One of the biggest stumbling blocks for migraineurs, particularly those who have had migraines for years, is medication overuse headaches (MOH).
MOH is the official classification for the common term “rebound headaches”. These are headaches (and even migraines) which occur because of the medication and drugs we’re taking. Typically it occurs when taking medication too often which causes a physical dependence on the drug. When the medication is stopped withdrawal symptoms are experienced and result in a headache or migraine.
MOH often goes unnoticed. Many doctors fail to ask about the frequency and type of medication you’re taking and if there not looking for it, it’s easily missed.
If you experience daily migraine attacks or headaches, there is a 30% to 50% chance you overuse acute medications.
Up to 80% of those who visit migraine headache specialty clinics either overuse acute medication or already have MOH.

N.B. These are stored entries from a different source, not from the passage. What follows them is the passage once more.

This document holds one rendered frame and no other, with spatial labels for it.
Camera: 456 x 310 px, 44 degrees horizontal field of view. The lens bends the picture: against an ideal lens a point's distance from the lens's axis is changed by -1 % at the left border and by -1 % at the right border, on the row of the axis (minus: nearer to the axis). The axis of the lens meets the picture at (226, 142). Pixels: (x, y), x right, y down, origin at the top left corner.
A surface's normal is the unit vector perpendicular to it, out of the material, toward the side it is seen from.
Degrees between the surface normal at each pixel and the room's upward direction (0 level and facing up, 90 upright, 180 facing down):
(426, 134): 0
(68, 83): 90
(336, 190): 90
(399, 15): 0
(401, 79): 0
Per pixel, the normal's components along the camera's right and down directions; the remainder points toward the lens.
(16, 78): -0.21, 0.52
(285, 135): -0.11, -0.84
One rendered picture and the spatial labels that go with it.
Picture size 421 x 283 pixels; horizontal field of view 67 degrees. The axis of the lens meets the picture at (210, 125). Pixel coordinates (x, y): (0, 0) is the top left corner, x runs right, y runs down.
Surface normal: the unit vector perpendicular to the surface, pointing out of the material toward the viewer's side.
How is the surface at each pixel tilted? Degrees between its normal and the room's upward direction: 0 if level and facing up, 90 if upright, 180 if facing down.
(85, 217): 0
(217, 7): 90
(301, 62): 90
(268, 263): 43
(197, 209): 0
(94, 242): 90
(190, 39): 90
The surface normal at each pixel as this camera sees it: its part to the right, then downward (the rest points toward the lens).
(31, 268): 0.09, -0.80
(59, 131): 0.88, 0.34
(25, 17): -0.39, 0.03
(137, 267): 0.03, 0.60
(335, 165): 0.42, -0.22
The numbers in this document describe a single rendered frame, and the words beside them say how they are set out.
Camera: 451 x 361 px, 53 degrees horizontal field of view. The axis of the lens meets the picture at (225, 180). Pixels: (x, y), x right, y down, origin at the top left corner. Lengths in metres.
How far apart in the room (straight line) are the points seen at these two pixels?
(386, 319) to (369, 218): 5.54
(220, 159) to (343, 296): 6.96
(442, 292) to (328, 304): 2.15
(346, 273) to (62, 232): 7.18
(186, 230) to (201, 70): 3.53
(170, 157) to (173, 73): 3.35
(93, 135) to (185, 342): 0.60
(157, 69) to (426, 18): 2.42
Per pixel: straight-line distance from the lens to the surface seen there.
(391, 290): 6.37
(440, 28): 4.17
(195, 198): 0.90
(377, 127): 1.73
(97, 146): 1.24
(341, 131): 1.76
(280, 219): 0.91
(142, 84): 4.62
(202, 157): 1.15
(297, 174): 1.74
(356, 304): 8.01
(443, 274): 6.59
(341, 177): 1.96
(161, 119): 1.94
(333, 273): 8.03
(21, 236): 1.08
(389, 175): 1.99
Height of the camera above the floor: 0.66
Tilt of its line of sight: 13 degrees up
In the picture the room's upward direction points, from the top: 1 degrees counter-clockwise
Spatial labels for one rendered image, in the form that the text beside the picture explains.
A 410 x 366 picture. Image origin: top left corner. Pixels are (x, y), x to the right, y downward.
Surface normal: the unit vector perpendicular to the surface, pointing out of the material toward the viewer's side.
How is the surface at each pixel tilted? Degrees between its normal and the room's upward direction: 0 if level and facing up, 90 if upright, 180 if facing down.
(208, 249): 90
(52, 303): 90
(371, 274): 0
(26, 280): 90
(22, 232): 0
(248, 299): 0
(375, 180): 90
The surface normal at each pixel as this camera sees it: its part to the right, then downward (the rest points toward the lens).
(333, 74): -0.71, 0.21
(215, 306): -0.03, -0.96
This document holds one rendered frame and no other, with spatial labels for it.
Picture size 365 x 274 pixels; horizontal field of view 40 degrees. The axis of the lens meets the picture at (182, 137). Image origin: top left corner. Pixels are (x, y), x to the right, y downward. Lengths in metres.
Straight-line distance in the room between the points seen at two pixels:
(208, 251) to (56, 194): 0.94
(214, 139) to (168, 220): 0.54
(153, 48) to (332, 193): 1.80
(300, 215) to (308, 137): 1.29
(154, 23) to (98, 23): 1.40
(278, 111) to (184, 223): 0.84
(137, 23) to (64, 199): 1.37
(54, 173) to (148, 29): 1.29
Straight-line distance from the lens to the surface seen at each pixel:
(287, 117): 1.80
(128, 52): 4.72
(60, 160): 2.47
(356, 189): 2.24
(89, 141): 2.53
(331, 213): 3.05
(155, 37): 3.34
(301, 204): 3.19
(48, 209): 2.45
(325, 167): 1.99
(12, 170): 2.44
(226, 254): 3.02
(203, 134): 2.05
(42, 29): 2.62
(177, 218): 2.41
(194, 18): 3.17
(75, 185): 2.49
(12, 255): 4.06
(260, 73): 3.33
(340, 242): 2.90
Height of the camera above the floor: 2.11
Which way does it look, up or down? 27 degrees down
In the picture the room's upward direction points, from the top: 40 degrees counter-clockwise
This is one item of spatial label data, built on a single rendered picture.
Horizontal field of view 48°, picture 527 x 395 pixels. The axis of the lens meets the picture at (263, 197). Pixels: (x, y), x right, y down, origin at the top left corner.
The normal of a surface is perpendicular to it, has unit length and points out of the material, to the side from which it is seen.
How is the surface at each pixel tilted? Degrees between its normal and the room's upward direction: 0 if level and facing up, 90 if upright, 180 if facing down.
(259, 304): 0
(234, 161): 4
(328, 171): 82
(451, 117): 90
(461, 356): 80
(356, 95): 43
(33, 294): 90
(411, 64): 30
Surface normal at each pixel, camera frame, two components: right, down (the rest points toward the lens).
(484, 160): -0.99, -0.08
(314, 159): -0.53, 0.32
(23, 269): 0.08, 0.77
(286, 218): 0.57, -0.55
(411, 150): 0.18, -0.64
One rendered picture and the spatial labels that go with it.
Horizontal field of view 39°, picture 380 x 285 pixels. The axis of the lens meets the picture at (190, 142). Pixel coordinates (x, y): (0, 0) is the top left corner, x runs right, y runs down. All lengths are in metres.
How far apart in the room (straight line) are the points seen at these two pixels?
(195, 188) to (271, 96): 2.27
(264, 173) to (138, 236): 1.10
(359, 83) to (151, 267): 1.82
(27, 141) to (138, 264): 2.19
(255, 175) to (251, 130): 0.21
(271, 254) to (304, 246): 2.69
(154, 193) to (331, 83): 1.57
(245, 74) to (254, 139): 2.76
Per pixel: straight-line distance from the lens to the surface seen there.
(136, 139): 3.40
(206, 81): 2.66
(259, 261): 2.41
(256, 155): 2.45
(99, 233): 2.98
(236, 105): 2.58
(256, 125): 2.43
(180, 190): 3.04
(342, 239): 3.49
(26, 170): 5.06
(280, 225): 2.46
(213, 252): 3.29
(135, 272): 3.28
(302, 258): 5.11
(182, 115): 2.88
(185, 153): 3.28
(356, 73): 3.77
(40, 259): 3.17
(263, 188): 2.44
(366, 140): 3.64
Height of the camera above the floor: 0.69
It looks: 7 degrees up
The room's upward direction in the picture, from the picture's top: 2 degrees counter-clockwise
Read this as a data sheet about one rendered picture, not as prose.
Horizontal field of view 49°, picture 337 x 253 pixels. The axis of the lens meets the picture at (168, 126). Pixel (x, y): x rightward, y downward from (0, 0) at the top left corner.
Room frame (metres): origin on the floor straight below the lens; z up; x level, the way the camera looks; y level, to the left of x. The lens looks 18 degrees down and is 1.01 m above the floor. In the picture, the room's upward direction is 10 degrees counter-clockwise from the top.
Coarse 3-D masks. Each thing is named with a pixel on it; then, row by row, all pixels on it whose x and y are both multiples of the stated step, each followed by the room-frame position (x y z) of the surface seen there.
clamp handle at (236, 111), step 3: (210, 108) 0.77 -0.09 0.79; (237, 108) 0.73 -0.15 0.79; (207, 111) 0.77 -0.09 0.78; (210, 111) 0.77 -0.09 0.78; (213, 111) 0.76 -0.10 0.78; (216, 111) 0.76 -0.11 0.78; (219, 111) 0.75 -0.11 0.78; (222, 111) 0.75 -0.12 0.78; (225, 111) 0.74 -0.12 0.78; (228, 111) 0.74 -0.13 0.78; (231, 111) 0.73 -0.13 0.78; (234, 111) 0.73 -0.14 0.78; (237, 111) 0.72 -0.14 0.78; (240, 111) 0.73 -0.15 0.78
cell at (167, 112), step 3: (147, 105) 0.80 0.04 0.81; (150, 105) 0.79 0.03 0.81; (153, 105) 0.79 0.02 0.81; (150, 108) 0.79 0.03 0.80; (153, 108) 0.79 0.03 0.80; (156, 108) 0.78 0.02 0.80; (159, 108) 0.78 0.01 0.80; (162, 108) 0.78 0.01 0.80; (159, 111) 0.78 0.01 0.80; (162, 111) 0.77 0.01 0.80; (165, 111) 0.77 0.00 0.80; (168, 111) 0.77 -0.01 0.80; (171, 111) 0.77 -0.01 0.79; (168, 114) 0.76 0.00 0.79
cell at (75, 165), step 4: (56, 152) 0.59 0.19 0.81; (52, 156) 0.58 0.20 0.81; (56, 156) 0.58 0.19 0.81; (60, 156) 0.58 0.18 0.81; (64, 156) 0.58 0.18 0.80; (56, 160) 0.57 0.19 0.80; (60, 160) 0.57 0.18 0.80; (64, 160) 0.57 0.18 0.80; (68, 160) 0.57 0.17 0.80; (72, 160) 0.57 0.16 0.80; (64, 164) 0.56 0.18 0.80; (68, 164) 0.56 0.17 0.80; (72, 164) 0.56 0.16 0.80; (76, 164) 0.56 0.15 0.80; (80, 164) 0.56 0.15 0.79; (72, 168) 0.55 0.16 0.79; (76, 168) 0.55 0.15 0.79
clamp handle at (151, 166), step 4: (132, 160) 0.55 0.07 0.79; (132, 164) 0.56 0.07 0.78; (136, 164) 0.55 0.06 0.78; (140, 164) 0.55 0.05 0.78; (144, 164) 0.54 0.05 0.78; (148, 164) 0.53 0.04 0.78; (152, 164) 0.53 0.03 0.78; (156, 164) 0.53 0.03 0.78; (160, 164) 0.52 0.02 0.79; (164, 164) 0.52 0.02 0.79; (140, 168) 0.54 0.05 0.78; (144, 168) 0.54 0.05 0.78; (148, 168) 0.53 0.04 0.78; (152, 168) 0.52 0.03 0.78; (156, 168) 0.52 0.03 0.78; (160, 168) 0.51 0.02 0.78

MOH is a complication of migraine. It is a secondary condition as a result of the overuse of treatment for the primary migraine or headache. Even if an individual has migraines, MOH becomes the prioritised condition to treat before any progress can be made on the underlying migraine condition. This is the case even if migraines caused MOH in the first place.
MOH is extremely important to address first and foremost. MOH can block or reduce the effectiveness of other treatments. It can be extremely difficult to reduce your migraine frequency whilst you have MOH.
For most migraineurs, they don’t even realise they have MOH. For others, they might feel trapped and concerned about withdrawal symptoms. As you’ll discover from this guide, MOH is very treatable with strong success rates. By addressing MOH, you can get back to improving your migraine condition.